按照RNA分离操作方案在完全移去水样层后,匀浆中的DNA存在于中间层和苯酚层中也可以被分离出来。在沉淀和多次洗脱后,DNA溶解在8 mM NaOH中。用TRIZOL试剂从组织和培养细胞中完全回收的DNA可以用来做样品中DNA含量的测定。同时抽提的基因组DNA可以用于对Northern analysis的结果进行标准化,因为基因组DNA变异程度比总RNA或组织重量要小。[由于来源的不同,所得到的DNA沉淀在进一步应用前可能需要额外的纯化步骤(例如苯酚抽提等等)。]
实验所需但试剂未提供的物品:
* 酒精
* 0.1 M柠檬酸钠(用10%酒精配制)
* 75%酒精
8 mM NaOH
如无例外,以下操作均应在15—30℃下完成。
1.DNA的沉淀
移除中间层上残余的水样层,用酒精从中间层和苯酚层中沉淀DNA。按最初匀浆化时每1 ml TRIZOL加0.3 ml的无水乙醇,反复颠倒来混合样品。然后将样品置于15—30℃下2—3分钟,再在2—8℃下以不超过2,000×g的离心力离心5分钟沉淀DNA。
小心移除水样层对抽提的DNA的质量至关重要。
2. DNA的洗脱
移除离心后苯酚层中的上清液,如有必要,可以将其保留用于抽提蛋白。用0.1 M柠檬酸钠(用10%酒精配制)洗涤DNA沉淀两次。按最初匀浆化时每1 ml TRIZOL加1 ml柠檬酸钠溶液。每次洗涤时洗涤液要和DNA沉淀在15—30℃下作用30分钟(期间周期性混匀)再在2—8℃下以2,000×g的离心力离心5分钟。在两次洗涤完成后,用75%的酒精重悬DNA沉淀(每1 ml TRIZOL加1.5—2 ml75%酒精),在15—30℃下放置10—20分钟(期间周期性混匀)然后再在2—8℃下以2,000×g的离心力离心5分钟。

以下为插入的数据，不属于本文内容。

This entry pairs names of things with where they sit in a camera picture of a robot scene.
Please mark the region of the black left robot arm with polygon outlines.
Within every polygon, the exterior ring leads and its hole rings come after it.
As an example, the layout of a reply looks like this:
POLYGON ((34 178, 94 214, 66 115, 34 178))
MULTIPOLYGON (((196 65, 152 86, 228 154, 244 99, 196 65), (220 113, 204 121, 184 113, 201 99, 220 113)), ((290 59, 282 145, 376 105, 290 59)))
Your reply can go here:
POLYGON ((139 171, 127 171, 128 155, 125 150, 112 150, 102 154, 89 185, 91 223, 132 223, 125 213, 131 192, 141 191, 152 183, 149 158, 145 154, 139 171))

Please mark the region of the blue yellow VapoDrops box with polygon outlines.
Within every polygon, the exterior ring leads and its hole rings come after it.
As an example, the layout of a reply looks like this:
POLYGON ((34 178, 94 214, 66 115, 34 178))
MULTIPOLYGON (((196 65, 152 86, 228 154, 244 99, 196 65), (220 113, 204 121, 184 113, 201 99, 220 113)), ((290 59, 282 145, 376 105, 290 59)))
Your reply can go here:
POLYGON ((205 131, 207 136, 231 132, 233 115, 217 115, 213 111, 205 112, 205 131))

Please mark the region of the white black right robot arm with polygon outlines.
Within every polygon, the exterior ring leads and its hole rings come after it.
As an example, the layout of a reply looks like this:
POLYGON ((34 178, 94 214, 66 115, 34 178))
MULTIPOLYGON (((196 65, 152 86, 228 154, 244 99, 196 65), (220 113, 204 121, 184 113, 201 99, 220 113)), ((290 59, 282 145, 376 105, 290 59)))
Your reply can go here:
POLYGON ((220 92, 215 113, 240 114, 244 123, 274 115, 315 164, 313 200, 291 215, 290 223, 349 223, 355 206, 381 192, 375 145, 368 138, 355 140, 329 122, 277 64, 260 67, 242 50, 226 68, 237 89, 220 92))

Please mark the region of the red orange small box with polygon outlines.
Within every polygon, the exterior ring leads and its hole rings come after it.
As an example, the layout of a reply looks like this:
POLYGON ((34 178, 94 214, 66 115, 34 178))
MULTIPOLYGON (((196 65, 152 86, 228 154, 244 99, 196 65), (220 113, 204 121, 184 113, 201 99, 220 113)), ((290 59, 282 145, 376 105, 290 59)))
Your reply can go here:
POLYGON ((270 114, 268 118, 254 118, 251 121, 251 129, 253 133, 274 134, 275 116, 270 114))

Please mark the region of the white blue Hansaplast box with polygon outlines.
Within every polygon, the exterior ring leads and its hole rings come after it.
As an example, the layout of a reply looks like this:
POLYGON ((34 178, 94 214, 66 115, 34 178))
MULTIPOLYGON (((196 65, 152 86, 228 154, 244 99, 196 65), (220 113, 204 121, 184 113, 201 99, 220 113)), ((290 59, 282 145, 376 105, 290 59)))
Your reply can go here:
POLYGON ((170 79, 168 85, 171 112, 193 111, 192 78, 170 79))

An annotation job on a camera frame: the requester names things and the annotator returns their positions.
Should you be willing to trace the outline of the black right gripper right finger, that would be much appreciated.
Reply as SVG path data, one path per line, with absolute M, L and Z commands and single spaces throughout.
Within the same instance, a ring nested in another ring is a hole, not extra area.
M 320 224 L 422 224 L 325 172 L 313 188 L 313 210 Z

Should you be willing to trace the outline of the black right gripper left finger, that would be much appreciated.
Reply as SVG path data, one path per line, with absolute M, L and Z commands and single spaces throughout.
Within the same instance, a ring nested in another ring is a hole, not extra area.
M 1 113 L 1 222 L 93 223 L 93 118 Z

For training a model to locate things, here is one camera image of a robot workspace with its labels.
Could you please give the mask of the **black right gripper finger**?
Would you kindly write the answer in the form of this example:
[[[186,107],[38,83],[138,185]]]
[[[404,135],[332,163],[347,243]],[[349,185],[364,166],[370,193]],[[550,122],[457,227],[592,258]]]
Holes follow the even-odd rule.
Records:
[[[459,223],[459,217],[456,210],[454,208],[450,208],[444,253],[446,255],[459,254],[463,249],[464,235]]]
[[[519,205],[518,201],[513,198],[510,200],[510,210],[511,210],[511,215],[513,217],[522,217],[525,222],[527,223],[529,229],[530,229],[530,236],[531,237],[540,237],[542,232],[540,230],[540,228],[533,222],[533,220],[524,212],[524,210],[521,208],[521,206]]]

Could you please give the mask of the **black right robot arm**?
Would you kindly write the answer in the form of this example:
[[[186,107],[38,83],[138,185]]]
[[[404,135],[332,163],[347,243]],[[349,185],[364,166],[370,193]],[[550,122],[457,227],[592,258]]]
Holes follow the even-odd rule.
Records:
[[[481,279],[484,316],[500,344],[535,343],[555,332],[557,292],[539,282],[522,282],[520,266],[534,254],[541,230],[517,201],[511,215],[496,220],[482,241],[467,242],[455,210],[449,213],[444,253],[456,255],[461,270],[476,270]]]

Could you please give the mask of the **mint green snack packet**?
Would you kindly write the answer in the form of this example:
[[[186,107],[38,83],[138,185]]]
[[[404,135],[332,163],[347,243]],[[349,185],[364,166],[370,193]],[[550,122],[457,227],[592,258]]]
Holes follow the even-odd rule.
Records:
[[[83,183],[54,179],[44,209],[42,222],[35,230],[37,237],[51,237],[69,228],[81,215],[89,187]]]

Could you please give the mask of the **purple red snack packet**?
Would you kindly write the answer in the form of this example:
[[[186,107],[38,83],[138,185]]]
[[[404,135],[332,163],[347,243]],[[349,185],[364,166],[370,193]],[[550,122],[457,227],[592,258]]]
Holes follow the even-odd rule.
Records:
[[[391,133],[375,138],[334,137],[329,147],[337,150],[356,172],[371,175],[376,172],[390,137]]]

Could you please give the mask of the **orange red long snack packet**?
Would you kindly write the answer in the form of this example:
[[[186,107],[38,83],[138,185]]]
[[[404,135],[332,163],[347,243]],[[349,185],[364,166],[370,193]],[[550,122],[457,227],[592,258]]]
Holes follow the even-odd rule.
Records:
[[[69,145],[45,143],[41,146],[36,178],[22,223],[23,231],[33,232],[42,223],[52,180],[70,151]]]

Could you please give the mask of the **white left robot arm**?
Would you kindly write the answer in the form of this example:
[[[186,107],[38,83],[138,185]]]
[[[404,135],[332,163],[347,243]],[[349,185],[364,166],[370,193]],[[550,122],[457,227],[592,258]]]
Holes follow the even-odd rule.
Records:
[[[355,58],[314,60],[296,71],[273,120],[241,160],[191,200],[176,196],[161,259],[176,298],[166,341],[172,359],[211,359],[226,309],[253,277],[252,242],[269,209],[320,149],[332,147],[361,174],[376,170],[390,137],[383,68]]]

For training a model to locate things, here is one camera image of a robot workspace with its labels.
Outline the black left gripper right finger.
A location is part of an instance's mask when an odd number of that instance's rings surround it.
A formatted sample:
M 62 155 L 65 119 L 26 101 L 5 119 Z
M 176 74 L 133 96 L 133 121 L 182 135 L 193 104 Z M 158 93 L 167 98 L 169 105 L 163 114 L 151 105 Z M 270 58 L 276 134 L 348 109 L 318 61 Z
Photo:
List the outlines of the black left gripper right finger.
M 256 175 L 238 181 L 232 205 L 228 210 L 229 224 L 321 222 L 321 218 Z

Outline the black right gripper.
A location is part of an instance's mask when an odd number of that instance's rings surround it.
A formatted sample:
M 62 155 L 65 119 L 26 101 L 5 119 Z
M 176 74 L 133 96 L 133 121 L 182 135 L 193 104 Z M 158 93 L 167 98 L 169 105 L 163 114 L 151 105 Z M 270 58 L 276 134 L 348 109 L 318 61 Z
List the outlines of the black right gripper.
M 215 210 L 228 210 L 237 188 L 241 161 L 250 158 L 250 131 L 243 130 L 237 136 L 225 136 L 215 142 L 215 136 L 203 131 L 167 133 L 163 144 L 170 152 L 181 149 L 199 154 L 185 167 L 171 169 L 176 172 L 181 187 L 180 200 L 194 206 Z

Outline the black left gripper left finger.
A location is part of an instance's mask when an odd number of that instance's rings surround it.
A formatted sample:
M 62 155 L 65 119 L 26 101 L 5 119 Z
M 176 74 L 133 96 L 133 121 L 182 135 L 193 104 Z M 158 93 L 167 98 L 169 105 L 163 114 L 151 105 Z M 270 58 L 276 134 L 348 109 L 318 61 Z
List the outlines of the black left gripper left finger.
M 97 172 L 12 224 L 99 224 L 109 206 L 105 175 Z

对于较大的DNA沉淀(> 200 μg)或样品中含有较多的非DNA物质需要用0.1 M柠檬酸钠(用10%酒精配制)溶液再洗涤一次。[生物秀 www.bbioo.com]
3.DNA的再溶解
在开口的试管中空气干燥DNA5—10分钟。(不要用离心干燥;它会使得DNA极难溶解。)用8m M的NaOH溶解DNA,大致的比例为0.2—0.3 μgDNA/μl。一般来说,每107个细胞或每50—70 mg组织要加300—600 μl的8m M的NaOH。用弱碱再溶解DNA是高度值得推荐的,因为抽提的DNA在水或是Tris缓冲液中都不能很好再溶解。8m M的NaOH的pH值只有~9,一旦DNA溶于其中后可以很容易用TE缓冲液或HEPES再调整其pH值。在本步骤中,DNA样品(尤其是来自组织的样品)可能含有一些不溶解的胶样物质(细胞膜碎片等)。以>12,000×g的离心力离心10分钟来除去那些不溶的物质。将含有DNA得上清液转移到一新的试管中。溶于8 mM NaOH中的DNA可以在4℃下放置过夜;如果是长期保存,样品中还应该用HEPES将pH值调到7—8(见表)并加入1 Mm的EDTA。H值调整好后,dna可以保存于4℃或–20℃。
DNA的定量及预期的产量
取一小份溶于8 mM NaOH中的DNA样品,以适当比例和水混合并测量混合液A260值,以双链DNA的A260值计算DNA含量。每一A260单位相当于50μg双链DNA/ml。若以细胞数分析其相应的DNA产量,大致遵循以下比例:每1×106个分别来源于人,大鼠,小鼠的二倍体细胞分别对应于7.1μg, 6.5μg,和5.8μgDNA。
应用:
通过PCR扩增DNA:
在DNA再溶于8mM NaOH后,用0.1 M的HEPES(见表)将其pH调到8.4。加0.1到1.0μg的DNA样品到PCR反应体系中并执行标准的PCR反应。